[Listed entries — start]

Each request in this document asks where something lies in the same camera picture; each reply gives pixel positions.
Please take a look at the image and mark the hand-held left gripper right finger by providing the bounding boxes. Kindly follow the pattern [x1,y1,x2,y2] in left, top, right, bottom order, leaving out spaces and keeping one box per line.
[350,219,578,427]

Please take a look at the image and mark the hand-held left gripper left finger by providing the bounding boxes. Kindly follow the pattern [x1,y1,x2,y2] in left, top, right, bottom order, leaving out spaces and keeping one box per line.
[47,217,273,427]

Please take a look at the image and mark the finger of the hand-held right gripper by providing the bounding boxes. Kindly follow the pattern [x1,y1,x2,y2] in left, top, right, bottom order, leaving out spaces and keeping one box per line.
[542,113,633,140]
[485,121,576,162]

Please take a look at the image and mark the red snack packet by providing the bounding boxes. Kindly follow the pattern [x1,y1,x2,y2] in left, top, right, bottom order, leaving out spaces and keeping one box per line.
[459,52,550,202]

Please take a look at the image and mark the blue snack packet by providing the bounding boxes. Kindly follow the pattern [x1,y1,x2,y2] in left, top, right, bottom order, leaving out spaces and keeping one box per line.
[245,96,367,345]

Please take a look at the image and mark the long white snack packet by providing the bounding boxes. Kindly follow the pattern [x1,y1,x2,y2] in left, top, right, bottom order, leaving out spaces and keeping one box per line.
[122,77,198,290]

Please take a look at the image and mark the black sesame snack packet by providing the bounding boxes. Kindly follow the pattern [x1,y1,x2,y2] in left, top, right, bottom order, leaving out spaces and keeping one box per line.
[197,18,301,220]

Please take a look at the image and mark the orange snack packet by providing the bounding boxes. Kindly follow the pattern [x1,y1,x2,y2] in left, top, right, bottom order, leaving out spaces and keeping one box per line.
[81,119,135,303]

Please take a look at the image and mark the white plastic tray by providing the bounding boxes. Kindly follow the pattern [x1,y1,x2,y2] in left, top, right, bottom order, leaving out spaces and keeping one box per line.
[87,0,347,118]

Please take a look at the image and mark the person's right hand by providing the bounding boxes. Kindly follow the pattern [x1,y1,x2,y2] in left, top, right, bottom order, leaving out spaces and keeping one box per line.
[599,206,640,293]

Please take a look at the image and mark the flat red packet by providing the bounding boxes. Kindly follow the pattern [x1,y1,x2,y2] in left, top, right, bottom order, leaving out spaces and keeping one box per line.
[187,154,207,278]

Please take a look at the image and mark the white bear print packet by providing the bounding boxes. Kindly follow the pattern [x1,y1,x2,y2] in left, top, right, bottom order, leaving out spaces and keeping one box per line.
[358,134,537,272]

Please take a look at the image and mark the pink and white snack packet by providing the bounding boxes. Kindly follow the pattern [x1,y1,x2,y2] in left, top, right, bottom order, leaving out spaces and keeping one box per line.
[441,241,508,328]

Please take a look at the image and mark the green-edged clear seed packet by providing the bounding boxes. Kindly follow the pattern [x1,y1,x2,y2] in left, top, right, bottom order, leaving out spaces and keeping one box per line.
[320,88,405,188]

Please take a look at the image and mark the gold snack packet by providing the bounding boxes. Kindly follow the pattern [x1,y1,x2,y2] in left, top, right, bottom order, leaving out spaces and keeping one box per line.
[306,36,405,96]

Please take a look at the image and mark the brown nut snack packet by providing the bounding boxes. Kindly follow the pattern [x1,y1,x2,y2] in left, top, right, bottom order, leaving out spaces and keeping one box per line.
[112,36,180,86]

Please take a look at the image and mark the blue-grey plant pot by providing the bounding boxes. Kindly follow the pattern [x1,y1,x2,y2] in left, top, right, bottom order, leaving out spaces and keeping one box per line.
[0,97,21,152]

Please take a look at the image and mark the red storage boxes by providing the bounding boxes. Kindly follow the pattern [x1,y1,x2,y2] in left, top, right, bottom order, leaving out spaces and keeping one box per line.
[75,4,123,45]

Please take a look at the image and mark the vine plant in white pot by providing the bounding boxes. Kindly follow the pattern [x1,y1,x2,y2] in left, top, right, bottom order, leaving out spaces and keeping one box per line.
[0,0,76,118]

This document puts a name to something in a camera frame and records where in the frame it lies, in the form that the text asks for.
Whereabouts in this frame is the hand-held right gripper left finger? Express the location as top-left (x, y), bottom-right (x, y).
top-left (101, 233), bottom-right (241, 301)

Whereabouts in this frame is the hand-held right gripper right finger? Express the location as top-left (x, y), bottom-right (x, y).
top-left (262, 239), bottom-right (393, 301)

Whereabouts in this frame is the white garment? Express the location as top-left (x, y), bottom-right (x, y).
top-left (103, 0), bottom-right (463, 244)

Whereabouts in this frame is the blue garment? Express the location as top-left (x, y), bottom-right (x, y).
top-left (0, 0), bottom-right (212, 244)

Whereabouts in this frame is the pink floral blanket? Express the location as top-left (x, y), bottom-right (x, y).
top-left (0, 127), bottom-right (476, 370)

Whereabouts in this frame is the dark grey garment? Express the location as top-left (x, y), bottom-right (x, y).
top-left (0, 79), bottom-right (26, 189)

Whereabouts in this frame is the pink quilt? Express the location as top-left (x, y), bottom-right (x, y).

[Listed entries — finish]

_Exercise details_. Give back the entire listing with every word intact.

_Solution_.
Each request in this document asks where something lies in the same camera picture; each reply gives pixel positions.
Please take a look at the image and mark the hand-held left gripper right finger by providing the bounding boxes. Kindly follow the pattern [x1,y1,x2,y2] in left, top, right, bottom order, leaving out spaces and keeping one box per line.
[350,219,578,427]

Please take a look at the image and mark the hand-held left gripper left finger by providing the bounding boxes. Kindly follow the pattern [x1,y1,x2,y2] in left, top, right, bottom order, leaving out spaces and keeping one box per line.
[47,217,273,427]

Please take a look at the image and mark the finger of the hand-held right gripper by providing the bounding boxes. Kindly follow the pattern [x1,y1,x2,y2] in left, top, right, bottom order, leaving out spaces and keeping one box per line.
[542,113,633,140]
[485,121,576,162]

Please take a look at the image and mark the red snack packet by providing the bounding boxes. Kindly follow the pattern [x1,y1,x2,y2] in left, top, right, bottom order, leaving out spaces and keeping one box per line.
[459,52,550,202]

Please take a look at the image and mark the blue snack packet by providing the bounding boxes. Kindly follow the pattern [x1,y1,x2,y2] in left, top, right, bottom order, leaving out spaces and keeping one box per line.
[245,96,367,345]

Please take a look at the image and mark the long white snack packet by providing the bounding boxes. Kindly follow the pattern [x1,y1,x2,y2] in left, top, right, bottom order, leaving out spaces and keeping one box per line.
[122,77,198,290]

Please take a look at the image and mark the black sesame snack packet by providing the bounding boxes. Kindly follow the pattern [x1,y1,x2,y2] in left, top, right, bottom order, leaving out spaces and keeping one box per line.
[197,18,301,220]

Please take a look at the image and mark the orange snack packet by providing the bounding boxes. Kindly follow the pattern [x1,y1,x2,y2] in left, top, right, bottom order, leaving out spaces and keeping one box per line.
[81,119,135,303]

Please take a look at the image and mark the white plastic tray by providing the bounding boxes. Kindly follow the pattern [x1,y1,x2,y2] in left, top, right, bottom order, leaving out spaces and keeping one box per line.
[87,0,347,118]

Please take a look at the image and mark the person's right hand by providing the bounding boxes. Kindly follow the pattern [x1,y1,x2,y2] in left, top, right, bottom order, leaving out spaces and keeping one box per line.
[599,206,640,293]

Please take a look at the image and mark the flat red packet by providing the bounding boxes. Kindly follow the pattern [x1,y1,x2,y2] in left, top, right, bottom order, leaving out spaces and keeping one box per line.
[187,154,207,278]

Please take a look at the image and mark the white bear print packet by providing the bounding boxes. Kindly follow the pattern [x1,y1,x2,y2] in left, top, right, bottom order, leaving out spaces and keeping one box per line.
[358,134,537,272]

Please take a look at the image and mark the pink and white snack packet by providing the bounding boxes. Kindly follow the pattern [x1,y1,x2,y2] in left, top, right, bottom order, leaving out spaces and keeping one box per line.
[441,241,508,328]

Please take a look at the image and mark the green-edged clear seed packet by providing the bounding boxes. Kindly follow the pattern [x1,y1,x2,y2] in left, top, right, bottom order, leaving out spaces and keeping one box per line.
[320,88,405,188]

Please take a look at the image and mark the gold snack packet by providing the bounding boxes. Kindly follow the pattern [x1,y1,x2,y2] in left, top, right, bottom order, leaving out spaces and keeping one box per line.
[306,36,405,96]

Please take a look at the image and mark the brown nut snack packet by providing the bounding boxes. Kindly follow the pattern [x1,y1,x2,y2] in left, top, right, bottom order, leaving out spaces and keeping one box per line.
[112,36,180,86]

Please take a look at the image and mark the blue-grey plant pot by providing the bounding boxes. Kindly follow the pattern [x1,y1,x2,y2] in left, top, right, bottom order, leaving out spaces and keeping one box per line.
[0,97,21,152]

Please take a look at the image and mark the red storage boxes by providing the bounding boxes. Kindly follow the pattern [x1,y1,x2,y2] in left, top, right, bottom order, leaving out spaces and keeping one box per line.
[75,4,123,45]

Please take a look at the image and mark the vine plant in white pot by providing the bounding boxes. Kindly follow the pattern [x1,y1,x2,y2] in left, top, right, bottom order, leaving out spaces and keeping one box per line.
[0,0,76,118]

This document puts a name to something in a camera frame and records where in the frame it lies, in the form that the text asks for.
Whereabouts in this frame is the hand-held right gripper left finger? Express the location as top-left (x, y), bottom-right (x, y).
top-left (101, 233), bottom-right (241, 301)

Whereabouts in this frame is the hand-held right gripper right finger? Express the location as top-left (x, y), bottom-right (x, y).
top-left (262, 239), bottom-right (393, 301)

Whereabouts in this frame is the white garment? Express the location as top-left (x, y), bottom-right (x, y).
top-left (103, 0), bottom-right (463, 244)

Whereabouts in this frame is the blue garment? Express the location as top-left (x, y), bottom-right (x, y).
top-left (0, 0), bottom-right (212, 244)

Whereabouts in this frame is the pink floral blanket? Express the location as top-left (x, y), bottom-right (x, y).
top-left (0, 127), bottom-right (476, 370)

Whereabouts in this frame is the dark grey garment? Express the location as top-left (x, y), bottom-right (x, y).
top-left (0, 79), bottom-right (26, 189)

Whereabouts in this frame is the pink quilt? Express the location as top-left (x, y), bottom-right (x, y).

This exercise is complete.